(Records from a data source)
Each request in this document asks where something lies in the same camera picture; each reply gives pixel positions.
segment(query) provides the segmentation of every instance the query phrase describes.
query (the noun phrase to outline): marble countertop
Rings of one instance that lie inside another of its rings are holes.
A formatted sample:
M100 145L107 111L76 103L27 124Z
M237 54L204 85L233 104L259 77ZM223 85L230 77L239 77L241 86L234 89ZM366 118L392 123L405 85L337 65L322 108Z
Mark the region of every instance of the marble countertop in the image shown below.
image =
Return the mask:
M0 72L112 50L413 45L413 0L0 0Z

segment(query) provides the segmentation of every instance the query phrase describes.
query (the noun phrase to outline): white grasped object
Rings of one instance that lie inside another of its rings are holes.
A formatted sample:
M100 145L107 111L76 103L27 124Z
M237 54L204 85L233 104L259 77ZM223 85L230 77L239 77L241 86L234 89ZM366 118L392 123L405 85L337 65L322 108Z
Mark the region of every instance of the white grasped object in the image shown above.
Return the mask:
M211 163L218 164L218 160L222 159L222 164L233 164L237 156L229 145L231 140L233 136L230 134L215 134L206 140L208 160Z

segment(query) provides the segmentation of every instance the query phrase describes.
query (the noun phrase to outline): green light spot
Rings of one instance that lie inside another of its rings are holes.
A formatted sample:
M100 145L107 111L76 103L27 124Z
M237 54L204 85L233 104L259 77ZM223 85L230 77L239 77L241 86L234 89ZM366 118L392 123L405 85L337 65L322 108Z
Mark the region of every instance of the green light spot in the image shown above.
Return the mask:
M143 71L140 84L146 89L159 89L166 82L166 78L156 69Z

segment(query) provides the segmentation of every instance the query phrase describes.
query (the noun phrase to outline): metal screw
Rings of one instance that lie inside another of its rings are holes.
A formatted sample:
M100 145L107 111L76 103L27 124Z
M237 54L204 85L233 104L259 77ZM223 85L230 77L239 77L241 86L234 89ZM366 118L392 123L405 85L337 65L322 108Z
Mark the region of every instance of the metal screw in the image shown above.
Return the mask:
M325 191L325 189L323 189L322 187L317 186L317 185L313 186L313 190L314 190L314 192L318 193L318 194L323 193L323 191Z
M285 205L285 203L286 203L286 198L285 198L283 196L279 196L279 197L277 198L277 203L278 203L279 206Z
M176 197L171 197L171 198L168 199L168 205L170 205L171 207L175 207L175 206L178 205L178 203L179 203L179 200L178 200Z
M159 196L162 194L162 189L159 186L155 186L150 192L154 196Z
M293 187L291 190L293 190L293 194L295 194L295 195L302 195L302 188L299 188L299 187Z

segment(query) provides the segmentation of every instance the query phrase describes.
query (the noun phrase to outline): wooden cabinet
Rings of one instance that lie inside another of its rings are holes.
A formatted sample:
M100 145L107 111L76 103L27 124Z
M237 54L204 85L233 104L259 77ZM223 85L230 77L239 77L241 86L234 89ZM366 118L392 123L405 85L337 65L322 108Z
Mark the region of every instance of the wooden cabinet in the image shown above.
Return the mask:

◆ **Problem**
Reproduce each line, exactly as it appears, from the one that contains "Mark the region of every instance of the wooden" through the last line of the records. Add no other lines.

◆ **Output of the task**
Mark the region of every instance of the wooden cabinet in the image shown above.
Return the mask:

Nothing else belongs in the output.